→ **AIM OF THE EXERCISE**
Exactly how many lines in this material contain the string "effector"? Reply with the number alone.
(INFORMATION SUPPLIED begins)
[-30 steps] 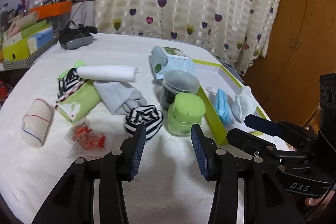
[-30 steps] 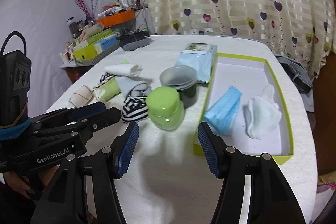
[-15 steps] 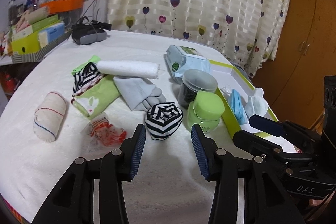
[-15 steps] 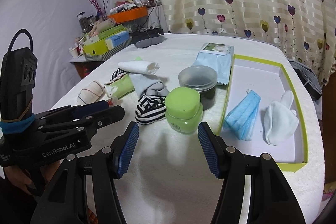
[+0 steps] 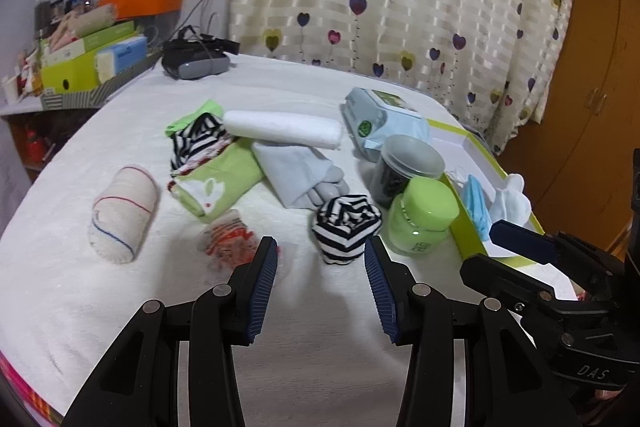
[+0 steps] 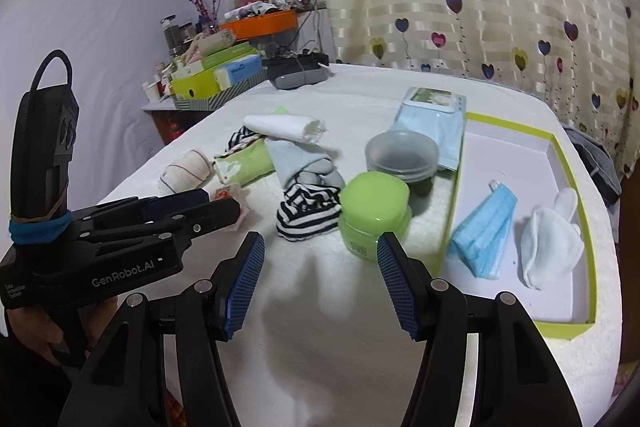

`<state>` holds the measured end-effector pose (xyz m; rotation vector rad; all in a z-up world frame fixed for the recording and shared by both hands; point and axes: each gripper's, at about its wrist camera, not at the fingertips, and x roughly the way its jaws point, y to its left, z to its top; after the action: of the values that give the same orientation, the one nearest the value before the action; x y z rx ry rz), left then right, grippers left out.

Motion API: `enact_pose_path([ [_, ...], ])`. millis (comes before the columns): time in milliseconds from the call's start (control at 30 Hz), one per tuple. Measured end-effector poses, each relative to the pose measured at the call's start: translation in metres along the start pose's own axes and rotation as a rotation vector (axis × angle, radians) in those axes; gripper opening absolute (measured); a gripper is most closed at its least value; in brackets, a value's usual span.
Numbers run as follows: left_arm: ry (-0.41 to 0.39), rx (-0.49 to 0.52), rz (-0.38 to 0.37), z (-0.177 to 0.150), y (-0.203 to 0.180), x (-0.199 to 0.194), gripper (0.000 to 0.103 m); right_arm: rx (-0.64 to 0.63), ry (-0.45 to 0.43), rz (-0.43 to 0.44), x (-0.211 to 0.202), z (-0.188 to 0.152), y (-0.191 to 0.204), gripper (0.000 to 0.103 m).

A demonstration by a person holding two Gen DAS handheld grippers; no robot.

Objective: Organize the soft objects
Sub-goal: 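Grasp the striped sock ball with the right tool while the left tool grasps the candy packet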

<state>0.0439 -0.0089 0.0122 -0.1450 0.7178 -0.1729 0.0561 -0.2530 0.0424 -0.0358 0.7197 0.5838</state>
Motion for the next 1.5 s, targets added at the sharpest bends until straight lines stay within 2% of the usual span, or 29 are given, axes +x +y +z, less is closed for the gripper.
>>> enact_pose_path([
  [200, 0.0, -0.023, 0.018, -0.001, 0.013, -0.001, 0.044, -0.019, 0.014, 0.031, 0.006, 0.005, 0.008, 0.06],
  [433, -0.003, -0.062, 0.033, -0.003, 0.037, -0.001, 0.045, -0.044, 0.039, 0.03, 0.018, 0.01, 0.017, 0.06],
  [500, 0.0, -0.069, 0.039, -0.003, 0.041, 0.001, 0.048, -0.053, 0.044, 0.033, 0.021, 0.011, 0.021, 0.06],
  [567, 0.01, -0.074, 0.037, -0.003, 0.044, 0.005, 0.052, -0.062, 0.048, 0.037, 0.024, 0.011, 0.024, 0.06],
  [1067, 0.085, -0.099, 0.067, 0.0, 0.055, 0.055, 0.053, -0.07, 0.067, 0.03, 0.034, 0.015, 0.025, 0.06],
  [1100, 0.081, -0.094, 0.065, 0.0, 0.055, 0.055, 0.05, -0.072, 0.069, 0.029, 0.035, 0.015, 0.025, 0.06],
  [1200, 0.076, -0.086, 0.063, -0.001, 0.056, 0.053, 0.03, -0.08, 0.077, 0.027, 0.039, 0.017, 0.026, 0.06],
  [1267, 0.072, -0.088, 0.048, -0.002, 0.058, 0.051, 0.025, -0.084, 0.084, 0.022, 0.044, 0.02, 0.028, 0.06],
  [1500, 0.035, -0.085, 0.008, -0.005, 0.061, 0.034, 0.019, -0.113, 0.124, 0.008, 0.064, 0.029, 0.036, 0.06],
])
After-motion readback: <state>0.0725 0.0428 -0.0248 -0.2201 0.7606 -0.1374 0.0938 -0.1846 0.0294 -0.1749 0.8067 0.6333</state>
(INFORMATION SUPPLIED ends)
→ **SOLUTION**
2